- [TASK DETAILS]
Find all lines with the word "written" in the material, then copy them.
── DATA PROVIDED
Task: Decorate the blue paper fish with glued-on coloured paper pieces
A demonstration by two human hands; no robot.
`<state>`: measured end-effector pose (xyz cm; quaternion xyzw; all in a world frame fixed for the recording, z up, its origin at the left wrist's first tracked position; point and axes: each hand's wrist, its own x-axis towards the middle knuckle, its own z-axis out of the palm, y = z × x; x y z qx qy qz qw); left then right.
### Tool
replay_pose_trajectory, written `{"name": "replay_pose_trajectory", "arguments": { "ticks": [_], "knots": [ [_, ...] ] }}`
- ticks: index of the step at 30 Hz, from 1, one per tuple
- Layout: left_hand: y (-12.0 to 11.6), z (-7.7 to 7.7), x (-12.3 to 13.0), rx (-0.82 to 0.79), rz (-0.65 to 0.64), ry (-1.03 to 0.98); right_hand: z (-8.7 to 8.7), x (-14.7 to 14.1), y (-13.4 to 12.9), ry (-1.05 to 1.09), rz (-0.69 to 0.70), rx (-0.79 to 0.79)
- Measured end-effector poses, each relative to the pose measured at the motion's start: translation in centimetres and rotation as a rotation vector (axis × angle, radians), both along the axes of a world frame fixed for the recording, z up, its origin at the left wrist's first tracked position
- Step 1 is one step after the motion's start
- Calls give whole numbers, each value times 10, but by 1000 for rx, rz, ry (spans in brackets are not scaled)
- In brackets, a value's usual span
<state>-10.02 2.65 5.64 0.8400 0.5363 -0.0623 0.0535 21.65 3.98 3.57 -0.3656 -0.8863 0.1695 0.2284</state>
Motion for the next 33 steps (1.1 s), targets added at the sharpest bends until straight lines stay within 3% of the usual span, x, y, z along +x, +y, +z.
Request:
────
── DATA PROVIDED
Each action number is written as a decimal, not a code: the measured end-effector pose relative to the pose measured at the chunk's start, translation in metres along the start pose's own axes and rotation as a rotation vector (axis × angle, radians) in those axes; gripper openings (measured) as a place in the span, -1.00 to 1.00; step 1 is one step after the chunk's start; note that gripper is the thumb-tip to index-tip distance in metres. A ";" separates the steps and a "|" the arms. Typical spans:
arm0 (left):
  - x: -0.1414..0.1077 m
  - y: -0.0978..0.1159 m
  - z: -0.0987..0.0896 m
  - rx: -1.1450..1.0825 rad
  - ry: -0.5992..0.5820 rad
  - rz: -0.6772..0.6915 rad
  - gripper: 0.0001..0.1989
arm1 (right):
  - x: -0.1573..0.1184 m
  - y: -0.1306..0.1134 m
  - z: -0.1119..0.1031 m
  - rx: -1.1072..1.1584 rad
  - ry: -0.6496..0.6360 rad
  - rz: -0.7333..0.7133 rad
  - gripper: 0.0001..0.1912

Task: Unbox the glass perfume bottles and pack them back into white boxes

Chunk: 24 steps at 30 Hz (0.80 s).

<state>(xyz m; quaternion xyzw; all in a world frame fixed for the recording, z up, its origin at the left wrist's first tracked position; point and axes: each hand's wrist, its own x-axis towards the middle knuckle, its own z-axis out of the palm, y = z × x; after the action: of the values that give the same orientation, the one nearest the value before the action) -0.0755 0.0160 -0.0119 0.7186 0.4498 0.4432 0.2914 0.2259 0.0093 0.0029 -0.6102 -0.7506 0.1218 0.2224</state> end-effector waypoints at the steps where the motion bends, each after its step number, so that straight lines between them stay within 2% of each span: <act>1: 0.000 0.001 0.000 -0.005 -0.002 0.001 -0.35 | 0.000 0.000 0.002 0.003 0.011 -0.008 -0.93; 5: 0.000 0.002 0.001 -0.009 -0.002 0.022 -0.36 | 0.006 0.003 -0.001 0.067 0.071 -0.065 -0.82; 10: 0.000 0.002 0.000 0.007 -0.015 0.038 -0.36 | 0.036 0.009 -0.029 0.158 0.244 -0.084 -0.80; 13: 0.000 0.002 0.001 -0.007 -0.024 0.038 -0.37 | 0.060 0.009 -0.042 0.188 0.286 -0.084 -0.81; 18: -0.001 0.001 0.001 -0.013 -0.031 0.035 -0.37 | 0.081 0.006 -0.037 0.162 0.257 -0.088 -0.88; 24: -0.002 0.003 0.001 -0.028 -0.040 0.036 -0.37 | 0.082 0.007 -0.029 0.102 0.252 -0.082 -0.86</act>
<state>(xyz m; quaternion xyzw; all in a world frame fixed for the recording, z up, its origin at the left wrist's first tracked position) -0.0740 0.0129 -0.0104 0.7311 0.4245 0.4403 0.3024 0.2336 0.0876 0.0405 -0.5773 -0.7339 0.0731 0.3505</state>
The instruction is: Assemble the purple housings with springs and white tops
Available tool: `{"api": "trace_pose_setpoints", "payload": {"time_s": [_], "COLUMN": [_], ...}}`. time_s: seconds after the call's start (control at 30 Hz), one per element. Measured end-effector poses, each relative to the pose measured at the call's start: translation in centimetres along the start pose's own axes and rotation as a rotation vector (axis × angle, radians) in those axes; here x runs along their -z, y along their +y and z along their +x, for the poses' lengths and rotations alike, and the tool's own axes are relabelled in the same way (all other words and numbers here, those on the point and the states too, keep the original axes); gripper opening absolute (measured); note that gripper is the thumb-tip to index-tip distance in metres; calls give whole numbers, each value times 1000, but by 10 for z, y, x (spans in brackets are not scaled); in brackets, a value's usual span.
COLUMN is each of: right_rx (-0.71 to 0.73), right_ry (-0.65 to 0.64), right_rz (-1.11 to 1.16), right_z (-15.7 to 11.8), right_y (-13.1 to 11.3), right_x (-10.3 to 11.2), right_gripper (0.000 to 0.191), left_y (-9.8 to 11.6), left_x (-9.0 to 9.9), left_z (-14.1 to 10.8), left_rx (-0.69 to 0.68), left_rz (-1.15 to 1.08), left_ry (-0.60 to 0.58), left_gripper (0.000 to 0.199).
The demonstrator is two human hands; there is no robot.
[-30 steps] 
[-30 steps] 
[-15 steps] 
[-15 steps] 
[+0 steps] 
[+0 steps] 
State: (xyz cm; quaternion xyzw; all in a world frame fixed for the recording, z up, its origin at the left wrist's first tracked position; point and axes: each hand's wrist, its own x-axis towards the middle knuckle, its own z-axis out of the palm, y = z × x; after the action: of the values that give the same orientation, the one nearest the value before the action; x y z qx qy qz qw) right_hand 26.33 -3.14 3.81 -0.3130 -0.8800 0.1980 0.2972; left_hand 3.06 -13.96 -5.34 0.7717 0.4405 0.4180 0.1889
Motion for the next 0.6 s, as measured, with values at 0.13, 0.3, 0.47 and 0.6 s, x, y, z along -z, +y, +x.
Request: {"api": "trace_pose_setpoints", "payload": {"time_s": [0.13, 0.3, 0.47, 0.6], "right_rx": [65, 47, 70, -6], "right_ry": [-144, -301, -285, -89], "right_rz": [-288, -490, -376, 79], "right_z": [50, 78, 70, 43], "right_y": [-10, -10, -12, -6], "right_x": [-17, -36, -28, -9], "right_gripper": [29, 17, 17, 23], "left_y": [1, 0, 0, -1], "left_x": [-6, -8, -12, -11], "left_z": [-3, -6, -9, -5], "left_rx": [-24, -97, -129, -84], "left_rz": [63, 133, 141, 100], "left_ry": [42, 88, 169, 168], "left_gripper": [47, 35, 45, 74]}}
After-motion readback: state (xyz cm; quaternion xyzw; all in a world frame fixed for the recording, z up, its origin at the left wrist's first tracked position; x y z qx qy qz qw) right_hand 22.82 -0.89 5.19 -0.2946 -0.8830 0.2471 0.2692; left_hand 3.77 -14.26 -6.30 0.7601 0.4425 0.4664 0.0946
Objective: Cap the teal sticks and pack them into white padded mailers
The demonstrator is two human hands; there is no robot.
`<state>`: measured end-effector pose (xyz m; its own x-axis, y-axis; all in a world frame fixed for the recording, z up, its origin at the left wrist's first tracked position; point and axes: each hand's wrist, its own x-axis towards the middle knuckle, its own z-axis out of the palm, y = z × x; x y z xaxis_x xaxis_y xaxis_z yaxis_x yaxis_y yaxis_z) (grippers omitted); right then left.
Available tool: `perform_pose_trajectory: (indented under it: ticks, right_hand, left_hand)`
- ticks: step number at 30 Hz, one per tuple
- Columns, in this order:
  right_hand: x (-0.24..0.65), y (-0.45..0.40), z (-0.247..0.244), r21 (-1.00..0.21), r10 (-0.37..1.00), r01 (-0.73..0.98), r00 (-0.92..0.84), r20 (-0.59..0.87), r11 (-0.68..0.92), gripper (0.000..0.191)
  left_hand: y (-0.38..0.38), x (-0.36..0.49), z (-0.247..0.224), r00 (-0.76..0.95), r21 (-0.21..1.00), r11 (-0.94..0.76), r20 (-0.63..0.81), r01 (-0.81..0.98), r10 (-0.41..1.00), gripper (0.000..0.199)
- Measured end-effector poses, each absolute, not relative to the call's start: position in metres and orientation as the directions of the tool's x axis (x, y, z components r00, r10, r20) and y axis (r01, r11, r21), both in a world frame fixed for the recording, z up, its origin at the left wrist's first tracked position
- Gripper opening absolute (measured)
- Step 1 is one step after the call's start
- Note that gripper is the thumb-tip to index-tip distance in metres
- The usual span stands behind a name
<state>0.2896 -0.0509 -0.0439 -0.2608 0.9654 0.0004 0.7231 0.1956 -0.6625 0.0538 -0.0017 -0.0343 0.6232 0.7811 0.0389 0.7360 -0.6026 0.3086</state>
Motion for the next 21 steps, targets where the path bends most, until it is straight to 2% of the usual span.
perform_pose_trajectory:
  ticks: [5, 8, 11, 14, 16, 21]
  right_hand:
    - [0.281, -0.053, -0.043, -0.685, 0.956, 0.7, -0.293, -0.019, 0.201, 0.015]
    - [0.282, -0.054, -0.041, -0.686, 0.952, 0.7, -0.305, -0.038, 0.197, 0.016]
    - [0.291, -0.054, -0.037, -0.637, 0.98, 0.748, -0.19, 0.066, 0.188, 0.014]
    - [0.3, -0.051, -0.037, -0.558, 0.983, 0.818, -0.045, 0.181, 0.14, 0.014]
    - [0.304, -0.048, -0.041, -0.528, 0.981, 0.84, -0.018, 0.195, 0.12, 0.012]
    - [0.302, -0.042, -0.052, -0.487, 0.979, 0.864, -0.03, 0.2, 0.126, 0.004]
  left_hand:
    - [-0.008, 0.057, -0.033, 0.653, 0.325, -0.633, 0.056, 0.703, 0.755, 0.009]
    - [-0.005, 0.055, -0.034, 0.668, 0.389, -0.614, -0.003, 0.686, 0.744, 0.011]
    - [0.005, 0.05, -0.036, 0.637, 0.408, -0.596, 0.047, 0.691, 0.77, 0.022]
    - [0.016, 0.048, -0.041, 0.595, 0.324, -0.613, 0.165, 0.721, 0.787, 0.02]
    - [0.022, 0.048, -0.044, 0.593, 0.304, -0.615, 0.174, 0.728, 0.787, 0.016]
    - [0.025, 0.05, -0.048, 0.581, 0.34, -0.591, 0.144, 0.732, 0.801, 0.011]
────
- [TASK RESPONSE]
replay_pose_trajectory, written `{"name": "replay_pose_trajectory", "arguments": { "ticks": [_], "knots": [ [_, ...] ] }}`
Each action number is written as a decimal, not a code: the measured end-effector pose relative to the pose measured at the chunk's start, translation in metres along the start pose's own axes and rotation as a rotation vector (axis × angle, radians) in those axes; gripper openings (measured) as a place in the span, -1.00 to 1.00; step 1 is one step after the chunk's start; note that gripper is the thumb-tip to index-tip distance in metres. A ";" separates the steps and a "|" the arms. Typical spans:

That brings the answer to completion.